Interdiction des représailles

Aucune personne ne peut être écartée d'une procédure de recrutement ou de l'accès à un stage ou à une période de formation en entreprise, aucun salarié ne peut être sanctionné, licencié ou faire l'objet d'une mesure discriminatoire, directe ou indirecte, ni de représailles et menaces telles que l'orientation abusive vers un traitement psychiatrique ou médical ou les atteintes à la réputation, pour avoir signalé ou divulgué régulièrement une alerte. Les facilitateurs et personnes physiques en lien avec le lanceur d'alerte bénéficient également d'une protection contre les mesures de représailles, menaces ou tentatives d'y recourir.

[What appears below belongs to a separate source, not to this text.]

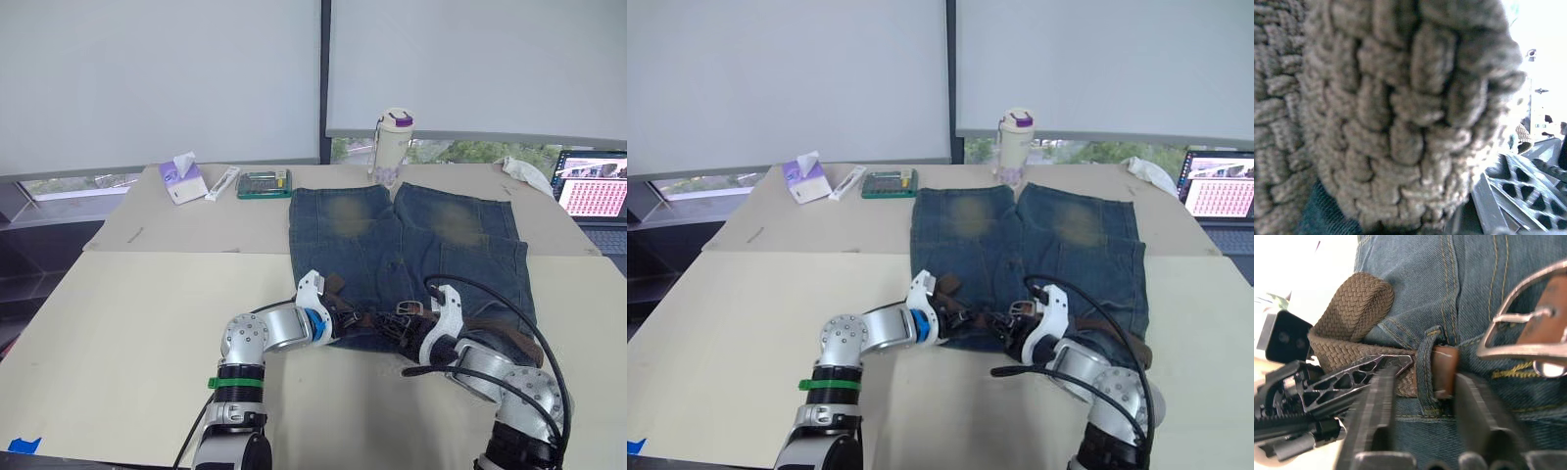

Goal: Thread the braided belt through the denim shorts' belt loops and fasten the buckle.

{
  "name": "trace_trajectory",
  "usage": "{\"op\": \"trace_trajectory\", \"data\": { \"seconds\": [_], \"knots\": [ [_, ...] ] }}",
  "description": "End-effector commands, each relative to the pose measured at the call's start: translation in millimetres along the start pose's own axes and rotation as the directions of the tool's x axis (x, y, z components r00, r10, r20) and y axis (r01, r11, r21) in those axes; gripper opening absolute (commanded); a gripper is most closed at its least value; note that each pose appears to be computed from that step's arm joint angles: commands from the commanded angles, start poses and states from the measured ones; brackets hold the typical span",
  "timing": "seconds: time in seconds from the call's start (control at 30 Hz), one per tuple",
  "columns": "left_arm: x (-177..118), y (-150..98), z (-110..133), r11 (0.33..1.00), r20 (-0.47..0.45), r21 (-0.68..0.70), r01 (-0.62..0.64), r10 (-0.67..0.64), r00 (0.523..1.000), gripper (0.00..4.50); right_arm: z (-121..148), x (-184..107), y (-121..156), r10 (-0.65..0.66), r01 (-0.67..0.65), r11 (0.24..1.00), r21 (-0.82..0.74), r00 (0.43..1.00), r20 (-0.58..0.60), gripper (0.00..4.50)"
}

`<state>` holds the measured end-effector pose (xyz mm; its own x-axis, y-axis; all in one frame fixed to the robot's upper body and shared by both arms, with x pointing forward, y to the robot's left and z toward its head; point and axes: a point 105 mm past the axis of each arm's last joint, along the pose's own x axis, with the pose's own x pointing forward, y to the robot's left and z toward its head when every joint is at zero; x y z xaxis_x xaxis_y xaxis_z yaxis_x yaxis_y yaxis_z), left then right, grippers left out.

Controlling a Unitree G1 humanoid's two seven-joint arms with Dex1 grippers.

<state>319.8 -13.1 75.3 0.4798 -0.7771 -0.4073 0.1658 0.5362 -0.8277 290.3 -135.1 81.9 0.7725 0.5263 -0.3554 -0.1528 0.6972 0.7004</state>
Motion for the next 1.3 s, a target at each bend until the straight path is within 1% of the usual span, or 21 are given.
{"op": "trace_trajectory", "data": {
  "seconds": [0.03, 0.07, 0.27, 0.4, 0.67, 0.97, 1.03, 1.07, 1.1, 1.17, 1.3],
  "knots": [
    [12, -27, -14, 0.996, -0.042, -0.001, 0.09, -0.09, 0.995, 0.0, 8, -1, 14, 0.083, -0.085, 0.996, 0.031, 0.995, 0.045, 0.21],
    [12, -27, -14, 0.996, -0.043, 0.0, 0.088, -0.088, 0.995, 0.0, 11, -2, 15, 0.099, -0.102, 0.993, 0.052, 0.993, 0.064, 0.02],
    [10, -23, -14, 0.997, -0.045, 0.001, 0.08, -0.08, 0.996, 0.0, 17, -7, 22, 0.174, -0.19, 0.973, 0.129, 0.977, 0.126, 0.02],
    [9, -16, -12, 0.998, -0.04, 0.0, 0.062, -0.062, 0.997, 0.0, 20, -10, 22, 0.196, -0.224, 0.959, 0.175, 0.967, 0.164, 0.02],
    [5, -5, -5, 0.999, -0.021, 0.002, 0.035, -0.035, 0.999, 0.0, 22, -12, 21, 0.207, -0.262, 0.926, 0.27, 0.954, 0.217, 0.02],
    [6, -2, -8, 1.0, -0.025, 0.0, 0.026, -0.026, 0.999, 0.0, 17, -11, 21, 0.192, -0.239, 0.938, 0.251, 0.961, 0.197, 0.02],
    [7, -1, -10, 1.0, -0.028, -0.001, 0.024, -0.024, 0.999, 0.0, 16, -13, 21, 0.197, -0.238, 0.943, 0.232, 0.962, 0.187, 0.84],
    [7, -1, -10, 1.0, -0.028, -0.002, 0.024, -0.024, 0.999, 0.0, 15, -12, 19, 0.183, -0.223, 0.947, 0.233, 0.966, 0.182, 1.07],
    [7, -1, -10, 1.0, -0.029, -0.002, 0.024, -0.024, 0.999, 0.0, 15, -12, 18, 0.171, -0.211, 0.949, 0.234, 0.969, 0.179, 1.46],
    [7, -1, -10, 1.0, -0.03, -0.001, 0.024, -0.024, 0.999, 0.0, 15, -13, 18, 0.177, -0.217, 0.948, 0.234, 0.968, 0.178, 2.08],
    [7, 0, -11, 1.0, -0.032, -0.004, 0.021, -0.021, 0.999, 0.0, 15, -13, 19, 0.185, -0.224, 0.945, 0.24, 0.967, 0.177, 2.08]
  ]
}}
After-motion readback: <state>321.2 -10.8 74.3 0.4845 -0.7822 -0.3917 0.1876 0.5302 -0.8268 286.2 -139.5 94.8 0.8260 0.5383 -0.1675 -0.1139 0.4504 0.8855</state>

Le licenciement d'un salarié pour avoir relaté ou témoigné de faits dont il a eu connaissance dans l'exercice de ses fonctions, et qui sont susceptibles de constituer un crime ou un délit (Cass. soc. 4-11-2020 n° 18-15.669 ; 1-6-2023 n° 22-11.310), ou un manquement à des obligations déontologiques (Cass. soc. 19-1-2022 n° 20-10.057), est nul (Cass. soc. 30-6-2016 n° 15-10.557), de sorte que l'intéressé peut réclamer sa réintégration (Cass. soc. 21-6-2017 n° 15-21.897).

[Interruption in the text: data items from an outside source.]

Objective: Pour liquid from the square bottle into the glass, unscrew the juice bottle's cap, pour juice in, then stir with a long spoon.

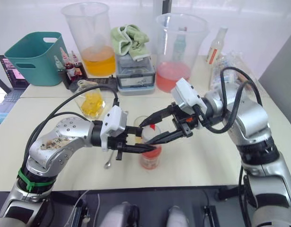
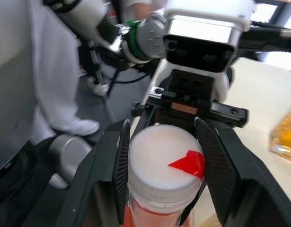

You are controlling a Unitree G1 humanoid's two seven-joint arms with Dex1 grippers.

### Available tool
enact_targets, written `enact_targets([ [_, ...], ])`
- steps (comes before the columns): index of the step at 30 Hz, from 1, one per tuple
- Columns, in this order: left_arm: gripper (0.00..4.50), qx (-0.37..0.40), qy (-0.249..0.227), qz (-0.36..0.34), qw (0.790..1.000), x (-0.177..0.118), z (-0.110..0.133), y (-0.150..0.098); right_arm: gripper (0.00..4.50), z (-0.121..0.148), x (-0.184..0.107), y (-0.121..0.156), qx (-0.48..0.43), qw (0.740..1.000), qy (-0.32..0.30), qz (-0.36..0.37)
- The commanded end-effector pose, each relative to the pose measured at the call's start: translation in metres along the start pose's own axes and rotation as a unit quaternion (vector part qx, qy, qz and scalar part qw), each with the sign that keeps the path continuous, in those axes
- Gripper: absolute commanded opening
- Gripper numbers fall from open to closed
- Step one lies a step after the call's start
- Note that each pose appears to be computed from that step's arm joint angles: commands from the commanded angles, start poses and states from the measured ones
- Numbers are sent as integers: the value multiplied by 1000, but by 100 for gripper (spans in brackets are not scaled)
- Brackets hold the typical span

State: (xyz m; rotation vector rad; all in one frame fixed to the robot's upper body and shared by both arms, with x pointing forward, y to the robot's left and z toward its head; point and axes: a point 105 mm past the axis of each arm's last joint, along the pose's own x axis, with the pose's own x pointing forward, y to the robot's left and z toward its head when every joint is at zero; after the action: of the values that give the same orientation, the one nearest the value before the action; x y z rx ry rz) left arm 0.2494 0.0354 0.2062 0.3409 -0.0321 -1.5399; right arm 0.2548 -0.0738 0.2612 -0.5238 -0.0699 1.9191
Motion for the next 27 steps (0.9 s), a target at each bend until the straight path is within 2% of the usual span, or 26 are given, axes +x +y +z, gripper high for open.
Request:
enact_targets([
  [1,141,-44,10,-18,999,5,-11,-7,216,14,7,4,-26,998,-2,63],
  [2,141,-48,9,-18,999,5,-11,-8,268,15,7,3,-26,998,-2,63],
  [6,141,-50,9,-16,999,5,-11,-9,401,24,-2,10,-19,998,-10,53],
  [7,141,-50,9,-17,999,5,-10,-9,433,26,-5,8,-20,999,-15,27],
  [8,141,-51,8,-19,999,6,-10,-9,446,26,-10,7,-19,1000,-16,-4],
  [14,141,-55,3,-30,998,8,-10,-10,446,32,-22,13,-10,992,-25,-123],
  [20,141,-53,-1,-44,998,11,-10,-11,446,15,-19,22,34,969,-5,-243],
  [27,141,-50,-4,-52,997,13,-10,-8,446,7,-17,20,61,950,-4,-305],
])
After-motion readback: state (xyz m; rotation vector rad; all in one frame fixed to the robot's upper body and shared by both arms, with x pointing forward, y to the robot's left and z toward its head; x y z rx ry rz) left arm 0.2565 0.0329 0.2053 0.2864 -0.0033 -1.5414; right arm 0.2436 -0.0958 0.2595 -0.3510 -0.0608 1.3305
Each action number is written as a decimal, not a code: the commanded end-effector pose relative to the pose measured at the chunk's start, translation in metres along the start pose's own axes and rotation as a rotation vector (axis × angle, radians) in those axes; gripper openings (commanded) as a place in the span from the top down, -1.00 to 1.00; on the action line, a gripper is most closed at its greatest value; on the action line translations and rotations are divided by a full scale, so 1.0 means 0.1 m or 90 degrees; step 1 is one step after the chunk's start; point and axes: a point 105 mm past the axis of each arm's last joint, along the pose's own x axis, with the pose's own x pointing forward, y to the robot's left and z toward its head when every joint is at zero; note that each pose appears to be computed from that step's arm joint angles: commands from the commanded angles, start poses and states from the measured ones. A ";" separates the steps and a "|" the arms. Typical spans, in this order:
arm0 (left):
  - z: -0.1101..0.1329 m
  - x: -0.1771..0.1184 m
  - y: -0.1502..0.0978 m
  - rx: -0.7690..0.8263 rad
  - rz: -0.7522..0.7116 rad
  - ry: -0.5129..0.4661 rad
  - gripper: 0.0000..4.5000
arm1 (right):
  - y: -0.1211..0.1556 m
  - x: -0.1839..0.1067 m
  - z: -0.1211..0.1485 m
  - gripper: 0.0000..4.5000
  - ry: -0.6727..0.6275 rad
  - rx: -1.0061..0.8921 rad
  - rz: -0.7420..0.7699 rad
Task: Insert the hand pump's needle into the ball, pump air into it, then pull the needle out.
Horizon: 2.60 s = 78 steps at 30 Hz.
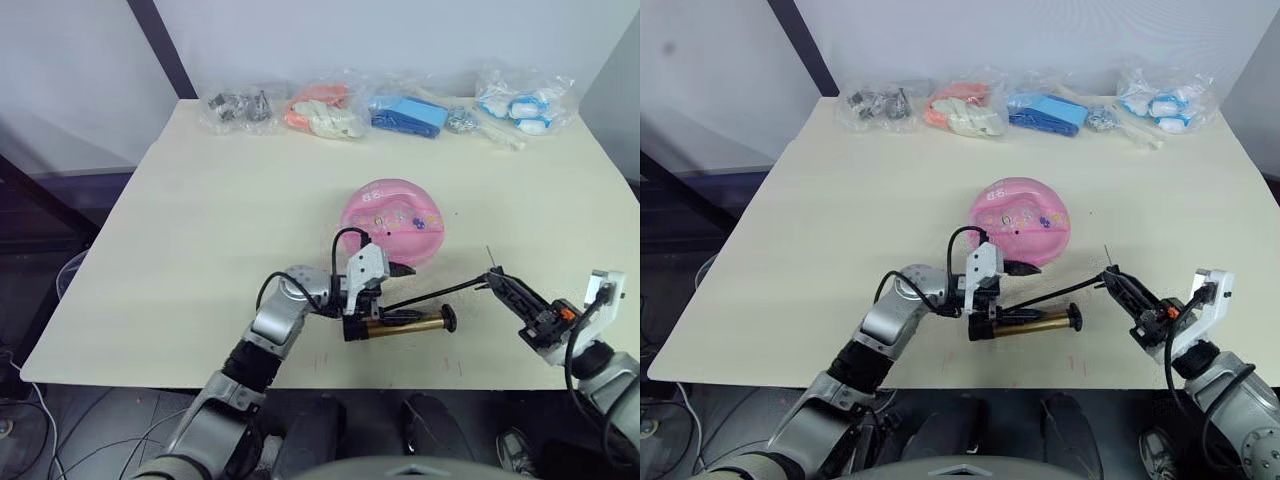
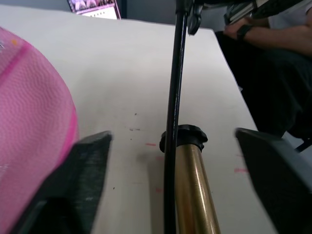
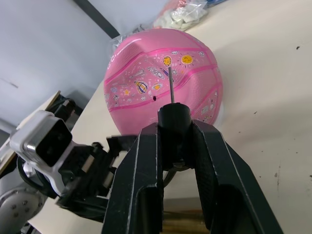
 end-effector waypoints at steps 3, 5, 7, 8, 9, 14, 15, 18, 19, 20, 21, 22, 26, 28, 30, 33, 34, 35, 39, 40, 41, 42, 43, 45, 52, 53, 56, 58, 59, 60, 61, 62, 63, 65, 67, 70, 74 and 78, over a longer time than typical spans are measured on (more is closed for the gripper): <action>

La mauvaise foi du salarié, qui ne peut résulter que de sa connaissance de la fausseté des faits dénoncés, et non de la seule circonstance qu'ils ne sont pas établis (Cass. Soc 15-2-2023 n° 21-20.342), peut justifier un licenciement pour faute grave (Cass. soc. 6-6-2012 n° 10-28.199).

Immunités

Le lanceur d'alerte n'est pas civilement responsable des dommages causés du fait du signalement ou de la divulgation publique d'informations dans le cadre prévu par la loi dès lors qu'il avait des motifs raisonnables de croire, lorsqu'il y a procédé, que sa démarche était nécessaire à la sauvegarde des intérêts en cause.

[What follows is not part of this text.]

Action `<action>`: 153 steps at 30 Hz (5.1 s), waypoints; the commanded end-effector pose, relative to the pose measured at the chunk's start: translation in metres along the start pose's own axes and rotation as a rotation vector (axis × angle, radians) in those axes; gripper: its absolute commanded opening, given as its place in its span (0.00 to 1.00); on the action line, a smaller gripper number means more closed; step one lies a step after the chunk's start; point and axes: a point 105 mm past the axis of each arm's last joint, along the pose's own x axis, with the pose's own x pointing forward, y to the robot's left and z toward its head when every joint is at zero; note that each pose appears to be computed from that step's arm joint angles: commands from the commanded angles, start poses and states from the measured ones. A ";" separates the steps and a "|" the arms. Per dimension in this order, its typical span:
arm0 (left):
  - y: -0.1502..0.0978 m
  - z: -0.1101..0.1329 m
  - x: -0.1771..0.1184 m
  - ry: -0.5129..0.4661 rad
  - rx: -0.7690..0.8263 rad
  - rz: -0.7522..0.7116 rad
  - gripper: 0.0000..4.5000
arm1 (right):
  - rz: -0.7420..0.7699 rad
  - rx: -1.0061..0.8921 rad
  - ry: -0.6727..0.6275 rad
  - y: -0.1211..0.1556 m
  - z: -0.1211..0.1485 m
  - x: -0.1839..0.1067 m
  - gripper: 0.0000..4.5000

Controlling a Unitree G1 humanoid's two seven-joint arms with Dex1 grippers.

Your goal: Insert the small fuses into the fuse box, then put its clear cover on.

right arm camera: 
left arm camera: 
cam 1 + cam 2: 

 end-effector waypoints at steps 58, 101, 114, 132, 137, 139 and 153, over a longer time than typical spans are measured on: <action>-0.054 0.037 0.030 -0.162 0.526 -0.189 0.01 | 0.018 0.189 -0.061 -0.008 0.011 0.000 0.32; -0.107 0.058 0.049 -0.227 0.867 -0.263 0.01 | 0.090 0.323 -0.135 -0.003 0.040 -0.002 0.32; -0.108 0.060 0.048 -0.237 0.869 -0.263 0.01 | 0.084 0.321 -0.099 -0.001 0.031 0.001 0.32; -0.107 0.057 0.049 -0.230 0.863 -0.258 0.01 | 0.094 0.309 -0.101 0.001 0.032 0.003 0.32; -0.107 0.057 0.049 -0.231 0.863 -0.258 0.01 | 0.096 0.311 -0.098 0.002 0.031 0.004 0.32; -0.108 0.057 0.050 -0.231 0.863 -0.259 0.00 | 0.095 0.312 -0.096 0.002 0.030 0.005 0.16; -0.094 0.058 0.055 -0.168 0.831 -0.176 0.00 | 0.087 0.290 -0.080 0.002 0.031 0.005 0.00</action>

N'est pas pénalement responsable le lanceur d'alerte ayant porté atteinte à un secret protégé par la loi, dès lors que la divulgation des faits concernés était nécessaire et proportionnée à la sauvegarde des intérêts en cause, qu'elle intervient dans le respect des conditions de signalement définies par la loi et que la personne répond aux critères de définition du lanceur d'alerte. L'immunité pénale s'applique également au lanceur d'alerte qui soustrait, détourne ou recèle les documents ou tout autre support contenant les informations dont il a eu connaissance de manière licite et qu'il signale ou divulgue dans les conditions précitées, ainsi qu'au complice du lanceur d'alerte.

Le régime protecteur et l'irresponsabilité pénale sont toutefois expressément exclus en cas de divulgation de faits, d'informations ou de documents couverts par le secret des relations entre un avocat et son client, le secret médical et le secret de la défense nationale.